Having cleaned the inards of your bolt and checked to see if the firing pin is numbered to your rifle, reassemble the bolt.
Put it back into the rifle, cock it and set the safety to the staight up positon.
Take the bolt back out.
Now turn the safefty to the left (fire) position. Pull back a little on the cocking peice to do this, twist and let the whole shroud and cocking peice slide down the the rear cammed surface of the bolt body into the fired position.
The whole object of the above procedure is to get the bolt to the fired positon so that the firing pin is now protruding from the bolt face, as if the rifle had just been fired.
The firing pin should now be protruding from the bolt face by a distance between .055 and .065 inches.
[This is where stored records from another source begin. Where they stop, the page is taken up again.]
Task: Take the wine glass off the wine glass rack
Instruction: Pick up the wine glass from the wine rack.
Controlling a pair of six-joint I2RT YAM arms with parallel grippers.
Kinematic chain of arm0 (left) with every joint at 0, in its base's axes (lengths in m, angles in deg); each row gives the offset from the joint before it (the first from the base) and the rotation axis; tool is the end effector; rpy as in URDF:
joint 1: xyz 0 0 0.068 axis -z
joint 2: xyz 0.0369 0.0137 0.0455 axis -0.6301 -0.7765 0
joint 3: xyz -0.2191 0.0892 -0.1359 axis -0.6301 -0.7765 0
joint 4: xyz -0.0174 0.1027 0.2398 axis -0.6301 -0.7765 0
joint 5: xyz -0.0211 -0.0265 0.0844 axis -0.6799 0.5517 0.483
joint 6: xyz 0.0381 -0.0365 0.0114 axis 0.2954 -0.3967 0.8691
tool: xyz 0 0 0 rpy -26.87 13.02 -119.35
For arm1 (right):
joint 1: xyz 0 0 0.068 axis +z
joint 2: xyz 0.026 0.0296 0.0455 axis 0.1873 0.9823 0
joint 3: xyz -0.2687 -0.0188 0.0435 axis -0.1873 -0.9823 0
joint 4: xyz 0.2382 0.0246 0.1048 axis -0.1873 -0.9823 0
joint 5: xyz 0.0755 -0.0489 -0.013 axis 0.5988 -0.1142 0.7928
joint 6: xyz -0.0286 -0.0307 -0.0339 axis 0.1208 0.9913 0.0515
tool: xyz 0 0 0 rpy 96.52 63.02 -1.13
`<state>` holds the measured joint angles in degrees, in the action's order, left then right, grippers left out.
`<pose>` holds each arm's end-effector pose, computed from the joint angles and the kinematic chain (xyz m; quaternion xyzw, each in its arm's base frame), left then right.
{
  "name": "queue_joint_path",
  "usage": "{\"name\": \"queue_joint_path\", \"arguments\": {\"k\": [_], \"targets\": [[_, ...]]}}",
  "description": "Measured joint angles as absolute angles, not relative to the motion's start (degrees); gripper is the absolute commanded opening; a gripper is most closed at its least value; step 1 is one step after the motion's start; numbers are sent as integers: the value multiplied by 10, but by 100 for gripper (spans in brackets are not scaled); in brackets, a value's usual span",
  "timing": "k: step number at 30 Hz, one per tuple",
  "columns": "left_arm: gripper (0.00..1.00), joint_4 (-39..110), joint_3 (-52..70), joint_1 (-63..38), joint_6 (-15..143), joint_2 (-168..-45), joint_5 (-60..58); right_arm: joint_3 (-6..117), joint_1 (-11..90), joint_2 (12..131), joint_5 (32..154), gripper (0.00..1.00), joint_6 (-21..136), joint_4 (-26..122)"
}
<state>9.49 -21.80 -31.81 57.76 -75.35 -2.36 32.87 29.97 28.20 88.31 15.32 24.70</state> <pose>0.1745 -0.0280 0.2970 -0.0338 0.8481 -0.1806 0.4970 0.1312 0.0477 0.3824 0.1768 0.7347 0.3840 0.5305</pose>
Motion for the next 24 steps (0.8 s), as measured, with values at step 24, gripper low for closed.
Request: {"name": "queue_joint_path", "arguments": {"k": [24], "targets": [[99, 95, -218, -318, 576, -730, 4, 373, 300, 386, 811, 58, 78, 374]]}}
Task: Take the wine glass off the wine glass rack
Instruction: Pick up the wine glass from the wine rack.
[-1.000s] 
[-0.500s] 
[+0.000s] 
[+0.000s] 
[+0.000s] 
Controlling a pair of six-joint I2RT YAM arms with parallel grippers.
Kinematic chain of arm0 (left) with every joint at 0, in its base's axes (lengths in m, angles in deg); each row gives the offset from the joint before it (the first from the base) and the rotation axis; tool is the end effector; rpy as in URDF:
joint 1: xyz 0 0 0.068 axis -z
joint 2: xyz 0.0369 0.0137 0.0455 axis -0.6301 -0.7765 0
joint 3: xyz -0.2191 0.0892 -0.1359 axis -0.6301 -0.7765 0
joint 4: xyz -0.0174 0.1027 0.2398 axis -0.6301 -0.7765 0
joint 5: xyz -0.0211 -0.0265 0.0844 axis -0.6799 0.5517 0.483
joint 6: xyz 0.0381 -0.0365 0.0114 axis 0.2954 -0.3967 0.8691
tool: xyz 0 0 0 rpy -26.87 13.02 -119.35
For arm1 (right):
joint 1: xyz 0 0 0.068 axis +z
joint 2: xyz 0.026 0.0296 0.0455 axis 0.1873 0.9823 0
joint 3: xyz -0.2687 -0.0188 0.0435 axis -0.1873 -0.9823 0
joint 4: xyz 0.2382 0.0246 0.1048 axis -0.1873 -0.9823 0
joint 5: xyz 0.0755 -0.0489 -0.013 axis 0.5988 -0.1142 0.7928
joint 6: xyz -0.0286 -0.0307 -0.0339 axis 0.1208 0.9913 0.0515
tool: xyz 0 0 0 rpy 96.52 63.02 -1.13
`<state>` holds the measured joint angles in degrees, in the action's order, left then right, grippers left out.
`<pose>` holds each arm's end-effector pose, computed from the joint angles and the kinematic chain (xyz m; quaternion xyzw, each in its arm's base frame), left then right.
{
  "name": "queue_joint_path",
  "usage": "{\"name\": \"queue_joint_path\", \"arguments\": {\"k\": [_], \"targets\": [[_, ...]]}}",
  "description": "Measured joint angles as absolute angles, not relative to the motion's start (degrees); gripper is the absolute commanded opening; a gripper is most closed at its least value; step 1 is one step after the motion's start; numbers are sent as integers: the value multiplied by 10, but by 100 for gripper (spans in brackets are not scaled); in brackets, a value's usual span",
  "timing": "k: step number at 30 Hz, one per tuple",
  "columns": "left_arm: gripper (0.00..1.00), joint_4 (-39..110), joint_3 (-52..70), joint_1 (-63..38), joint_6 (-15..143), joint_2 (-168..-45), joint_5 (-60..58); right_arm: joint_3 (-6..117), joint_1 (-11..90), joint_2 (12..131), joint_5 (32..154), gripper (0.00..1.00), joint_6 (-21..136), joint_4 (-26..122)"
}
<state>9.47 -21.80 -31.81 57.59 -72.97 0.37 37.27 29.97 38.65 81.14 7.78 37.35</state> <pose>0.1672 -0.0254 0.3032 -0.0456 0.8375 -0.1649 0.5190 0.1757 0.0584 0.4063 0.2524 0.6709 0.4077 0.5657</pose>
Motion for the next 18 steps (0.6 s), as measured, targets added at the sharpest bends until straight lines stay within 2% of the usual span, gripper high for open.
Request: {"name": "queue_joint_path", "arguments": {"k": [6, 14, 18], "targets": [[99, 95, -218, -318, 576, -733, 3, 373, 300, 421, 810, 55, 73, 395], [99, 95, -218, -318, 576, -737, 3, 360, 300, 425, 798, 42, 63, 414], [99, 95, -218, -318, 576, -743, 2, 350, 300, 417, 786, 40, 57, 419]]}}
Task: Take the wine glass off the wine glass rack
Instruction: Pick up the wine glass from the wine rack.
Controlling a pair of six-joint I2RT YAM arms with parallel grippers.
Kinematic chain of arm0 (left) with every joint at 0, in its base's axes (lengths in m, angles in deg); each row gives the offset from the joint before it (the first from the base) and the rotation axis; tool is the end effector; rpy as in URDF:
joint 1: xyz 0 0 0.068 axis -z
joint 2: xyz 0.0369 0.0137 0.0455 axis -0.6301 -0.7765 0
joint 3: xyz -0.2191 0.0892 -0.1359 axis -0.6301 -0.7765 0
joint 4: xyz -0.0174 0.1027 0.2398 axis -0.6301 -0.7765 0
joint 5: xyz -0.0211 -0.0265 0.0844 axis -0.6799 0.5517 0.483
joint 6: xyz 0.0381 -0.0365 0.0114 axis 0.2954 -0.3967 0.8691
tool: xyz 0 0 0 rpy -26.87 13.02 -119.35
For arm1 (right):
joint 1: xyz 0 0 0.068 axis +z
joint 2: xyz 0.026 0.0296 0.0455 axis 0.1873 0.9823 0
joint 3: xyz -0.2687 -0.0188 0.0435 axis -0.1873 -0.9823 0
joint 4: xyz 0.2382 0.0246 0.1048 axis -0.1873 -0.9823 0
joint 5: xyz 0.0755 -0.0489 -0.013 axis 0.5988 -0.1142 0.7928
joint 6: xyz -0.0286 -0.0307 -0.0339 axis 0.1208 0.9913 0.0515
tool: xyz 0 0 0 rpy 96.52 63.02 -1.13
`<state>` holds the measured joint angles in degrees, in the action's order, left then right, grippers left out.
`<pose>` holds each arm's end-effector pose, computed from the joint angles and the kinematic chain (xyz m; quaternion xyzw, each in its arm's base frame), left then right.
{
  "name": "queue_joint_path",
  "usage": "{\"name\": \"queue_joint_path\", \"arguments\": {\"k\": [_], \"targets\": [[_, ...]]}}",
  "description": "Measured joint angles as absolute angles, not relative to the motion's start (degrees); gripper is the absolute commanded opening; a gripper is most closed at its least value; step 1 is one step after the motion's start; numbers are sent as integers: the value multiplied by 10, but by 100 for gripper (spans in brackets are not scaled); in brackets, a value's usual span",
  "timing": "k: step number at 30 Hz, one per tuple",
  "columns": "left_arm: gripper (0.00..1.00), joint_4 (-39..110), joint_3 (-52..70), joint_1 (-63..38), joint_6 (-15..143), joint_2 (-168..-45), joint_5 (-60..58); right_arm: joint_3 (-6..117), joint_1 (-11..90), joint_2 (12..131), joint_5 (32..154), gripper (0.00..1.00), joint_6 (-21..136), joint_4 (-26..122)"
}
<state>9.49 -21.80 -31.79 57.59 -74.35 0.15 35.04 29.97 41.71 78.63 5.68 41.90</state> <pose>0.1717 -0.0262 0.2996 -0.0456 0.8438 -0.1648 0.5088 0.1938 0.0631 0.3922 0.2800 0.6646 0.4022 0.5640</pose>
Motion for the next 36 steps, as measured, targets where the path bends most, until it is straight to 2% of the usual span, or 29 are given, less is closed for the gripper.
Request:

If the protrusion is much less than .055 inch, ignition will start to become eratic, and as the condition worsens, finally cease altogether.
Now you must get the bolt back into the cocked postion to put it back in the rifle. To do this, you need a little block of very hard wood with sharp 90 degree edges on it. You use this little peice of wood to push back on the sear face of the cocking peice and just force it back until you can turn the bolt shrould back onto the flat rear surface of the bolt. You can then pu the bolt back into the rifle. If the wood is to soft, like pine, it will just crush. If you use metal, you will ruin the face of your sear and create a terrible trigger pull on your rifle.
If you think about this, a specified tolerance of .055 to .065 inch is not a whole lot. Masuer rifle parts were mass produced, but the final fitting in all the German and Swede made rifles was always done by hand fitting to very close tolerances. That's why I would always place a very high premium on a rifle that is in very good or better condition and all matching, all original.
A lot of guys mix and match parts on these rifles with not a tought in their heads about what they might be doing to rifles that were originally carefully fitted together by hand to very tight tolerances. Well, the Germans and Swedes were actually trying to be as standardized as they could be under the circumstances that turn of the last century technology allowed, but they were crafty enough to know that real interchangqablity to fine tolerance is not really possible and took the extra care on these well made rifles to make sure they really worked to near perfection. Most of the time mixing of parts will in fact work O.K., but not always.
If your firing pin matches the rifle, I doubt that this is the problem. If it does not match the rifle and this truely is the problem, you can blame some careless bubba that did not have the sense or the skill to switch parts and still keep things within tolerance. There a quite a few of these self schooled "smiths" running around today.